Cumulus EEG Headset
STUDIO / DESIGNER
Healthcare & Medical Products
Terence Kealy (Industrial Designer), Sara Urasini (Industrial Wearables Designer), Eugene Canavan (Human Factors Expert), Bryan Murphy (Mechanical Engineer) Glyn Griffiths (Electronics Engineer) Eoin McNally (Industrial Designer), Ian McCullough (Cumulus Neuroscience Team), Giedrė Kaktytė (Cumulus Neuroscience Team), Mark Armstrong (Cumulus Neuroscience Team), Brian Murphy (Cumulus Neuroscience Team)
Design Challenge and Design Ideas
How might we revolutionise clinical trials in neurodegenerative and neuropsychiatric diseases?
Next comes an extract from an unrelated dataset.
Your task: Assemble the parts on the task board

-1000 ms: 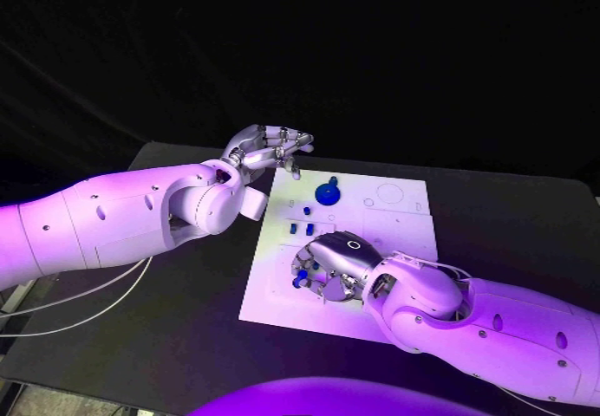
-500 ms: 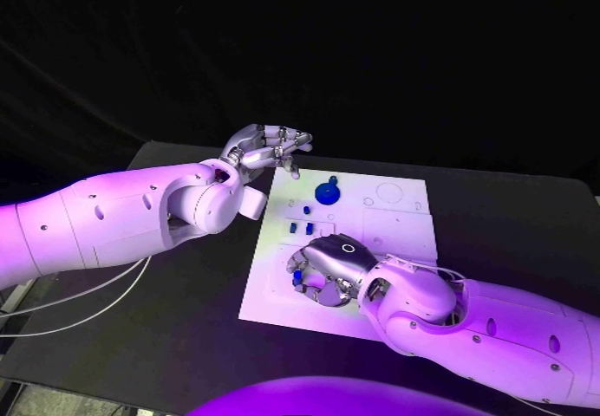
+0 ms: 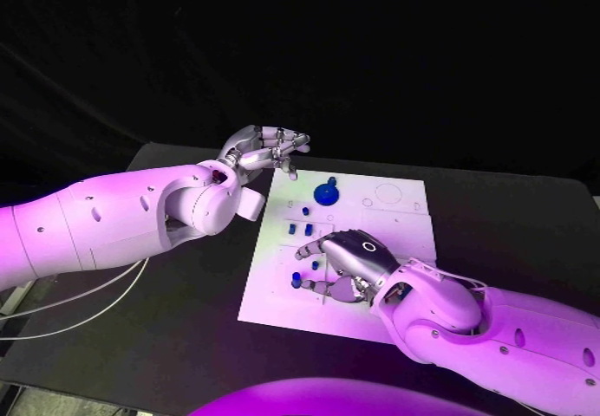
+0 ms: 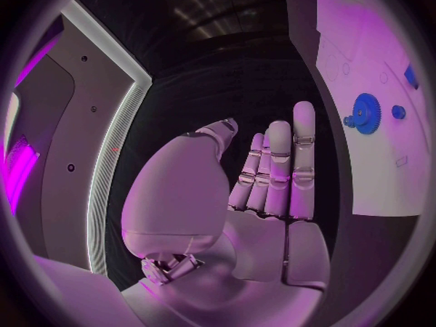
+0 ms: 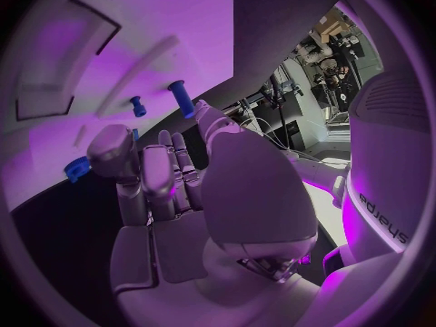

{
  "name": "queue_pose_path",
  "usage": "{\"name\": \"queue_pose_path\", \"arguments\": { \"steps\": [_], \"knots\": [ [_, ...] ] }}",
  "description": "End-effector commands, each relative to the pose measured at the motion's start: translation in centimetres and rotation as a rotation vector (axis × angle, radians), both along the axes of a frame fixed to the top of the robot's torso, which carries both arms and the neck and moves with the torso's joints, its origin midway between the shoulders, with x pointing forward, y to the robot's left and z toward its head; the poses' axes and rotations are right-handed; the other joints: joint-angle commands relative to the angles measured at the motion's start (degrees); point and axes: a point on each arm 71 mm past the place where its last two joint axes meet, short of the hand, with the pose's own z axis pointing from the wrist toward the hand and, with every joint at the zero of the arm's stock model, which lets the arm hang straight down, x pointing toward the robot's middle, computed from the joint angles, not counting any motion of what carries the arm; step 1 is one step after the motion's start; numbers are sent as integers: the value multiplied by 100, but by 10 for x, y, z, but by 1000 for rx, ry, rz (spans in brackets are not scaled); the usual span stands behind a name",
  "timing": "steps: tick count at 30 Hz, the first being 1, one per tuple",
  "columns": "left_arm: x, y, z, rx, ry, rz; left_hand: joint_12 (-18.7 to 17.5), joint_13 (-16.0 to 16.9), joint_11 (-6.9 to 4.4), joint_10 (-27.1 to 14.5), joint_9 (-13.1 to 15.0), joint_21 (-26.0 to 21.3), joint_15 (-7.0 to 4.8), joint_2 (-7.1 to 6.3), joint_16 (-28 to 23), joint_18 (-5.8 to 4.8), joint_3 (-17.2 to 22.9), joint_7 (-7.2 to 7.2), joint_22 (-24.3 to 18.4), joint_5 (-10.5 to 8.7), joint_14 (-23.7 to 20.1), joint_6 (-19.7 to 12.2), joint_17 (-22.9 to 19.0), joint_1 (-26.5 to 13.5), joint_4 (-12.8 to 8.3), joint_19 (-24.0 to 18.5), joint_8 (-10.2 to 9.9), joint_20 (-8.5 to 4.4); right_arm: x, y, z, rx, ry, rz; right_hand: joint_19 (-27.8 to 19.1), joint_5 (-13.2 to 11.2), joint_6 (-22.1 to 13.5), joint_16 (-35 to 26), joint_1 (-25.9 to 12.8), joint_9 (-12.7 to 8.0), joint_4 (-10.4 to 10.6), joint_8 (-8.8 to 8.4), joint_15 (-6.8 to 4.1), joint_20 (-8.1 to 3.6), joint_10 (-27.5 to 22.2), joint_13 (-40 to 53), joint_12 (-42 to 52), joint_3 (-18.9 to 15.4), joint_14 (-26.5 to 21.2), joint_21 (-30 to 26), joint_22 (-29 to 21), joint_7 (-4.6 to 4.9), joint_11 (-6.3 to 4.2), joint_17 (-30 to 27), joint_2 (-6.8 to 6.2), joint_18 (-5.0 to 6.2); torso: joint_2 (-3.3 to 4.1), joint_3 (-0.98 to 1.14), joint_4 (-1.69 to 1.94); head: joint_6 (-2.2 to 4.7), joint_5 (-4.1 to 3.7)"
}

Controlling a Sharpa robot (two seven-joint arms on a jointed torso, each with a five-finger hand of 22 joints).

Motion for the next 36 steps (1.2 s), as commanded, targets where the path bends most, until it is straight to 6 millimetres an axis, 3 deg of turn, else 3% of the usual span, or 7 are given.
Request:
{"name": "queue_pose_path", "arguments": {
  "steps": [1,7,11,13,19,28,36],
  "knots": [
    [0,-1,1,-9,-1,-15,31,-4,17,-37,-6,-23,6,46,27,86,-28,18,-10,18,-51,-30,-5,2,19,17,37,39,0,-15,18,162,-19,-22,67,72,-2,17,164,-13,43,-13,-49,-30,269,32,228,17,40,91,18,-13,-61,25,55,58,-11,-6,-9,44,-49],
    [0,0,1,-8,0,-14,31,-4,17,-37,-6,-23,6,46,27,86,-28,18,-10,18,-51,-30,-5,2,19,17,37,39,19,-69,32,204,155,-180,433,-95,297,465,118,1,202,101,-131,-110,1175,151,615,351,337,1183,521,-14,-165,598,81,-128,-26,-8,-26,127,-362],
    [-1,2,0,-7,0,-11,53,-5,17,-51,-10,-30,6,48,33,86,-40,18,-15,18,-54,-37,-14,9,30,21,46,39,29,-111,30,163,283,-306,740,-465,460,1033,-158,81,393,275,-308,-252,1957,594,1192,225,613,2332,1057,-206,-388,1405,7,-318,-54,-16,-64,140,-572],
    [-1,3,0,-6,0,-9,53,-5,17,-51,-10,-30,6,48,33,86,-40,18,-15,18,-54,-37,-14,9,30,21,46,39,29,-137,28,128,337,-376,810,-94,398,1037,-369,254,427,490,-390,-344,1850,1387,1861,-33,617,2692,1249,-284,-469,1383,1,-383,-71,-16,-87,147,-748],
    [-2,5,-1,-4,2,-8,56,-5,17,-53,-11,-31,6,45,34,86,-43,17,-16,18,-55,-39,-16,10,31,22,47,39,17,-173,24,39,355,-472,1005,-97,245,1514,-433,563,469,869,-420,-375,2123,5368,5354,-459,772,3603,1639,-340,-519,2080,145,-549,-110,-7,-147,153,-972],
    [-2,5,-2,-3,3,-10,56,-5,17,-53,-11,-31,6,45,34,86,-43,17,-16,18,-55,-39,-16,10,31,22,47,39,0,-194,19,-61,347,-579,1088,96,362,1760,-566,725,486,1132,-449,-396,2731,7063,6807,-733,848,3940,1748,-406,-568,2502,244,-617,-135,-17,-195,134,-1087],
    [-2,5,-2,-3,2,-11,56,-5,17,-53,-11,-31,6,45,34,86,-43,17,-16,18,-55,-39,-16,10,31,22,47,39,-6,-181,6,-87,348,-599,1093,131,322,1830,-819,771,500,1176,-445,-395,2800,7288,6970,-946,871,3958,1753,-409,-565,2632,275,-621,-114,-25,-161,148,-1129]
  ]
}}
Brain disorders, such as dementia and Parkinson’s disease, are a growing global challenge, but drug discovery and management of these Central nervous system (CNS) diseases are hampered by late diagnosis, poor stratification and difficulty in monitoring patients. With the ambition to develop faster, more effective tools to help solve the biggest healthcare challenges in those areas, the team set out to bring a medical grade EEG (recording of brain activity) monitoring platform to the home.
Lab-based headsets that offer EEG monitoring tend to have many heavy wires and cables in a cumbersome form in an effort to maximise their resolution. Cumulus aims to achieve lab-based resolution in a format that can be brought into the home and worn comfortably providing a unique combination of accuracy and accessibility.
How the brief was fulfilled
Making sure the 16 electrodes fitted to specific points of the head was challenging. We worked with a combination of real people and 3D scanned data of various head shapes and sizes to provide precise connection of the 16 electrodes to specific points of people’s heads. Through iterative prototyping, we devised a sizing strategy that would fit up to 98% of head sizes and shapes and developed an adjustability system within the headset to get that perfect fit.
It was important to optimise the electrodes functionality and comfort, regardless of head size, shape, or hair. Exploring various combinations of materials, profile and connection methods, the team designed a new innovative electrode solution. This process achieved robust contact across all sensors ensuring accuracy of the data. Proprietary AI-powered analytics then automatically evaluate the rich multi-dimensional data to rapidly generate meaningful insights for clinical trials.
Our aim was to create a solution that removed any friction and increased the likelihood of long-term engagement. To make the product more inviting, it takes cues from the garment industry as opposed to the medical or tech industry, hiding the advanced technology and giving users peace of mind. Soft, fabric cushioning makes it cosier to wear. Fabric and foams were selected that provided stretch for fit, foldability for optimal transport yet held their shape for easy wearability. Water resistant finishes on fabric were also explored to improve cleanliness and longevity.
Another challenge we faced was designing a solution suitable for larger scale manufacturing. After an intense research and development period with the client and technology partners, we came up with a solution to manage the wiring in a way that it can be easily manufactured. This significantly reduced the cost of making the headset and provides a neater solution aesthetically.
Sustainability principles influenced the design of the Cumulus headset. The wearable allows removal of the electrical parts from the textiles. That means it can be disinfected between participants in a clinical trial, and if anything breaks the whole headset doesn’t need replacing. This reduces the amount of waste produced and allows for reusability of high-cost parts.
Some technology needs to concealed within an approachable and human interaction. This seems like a winner."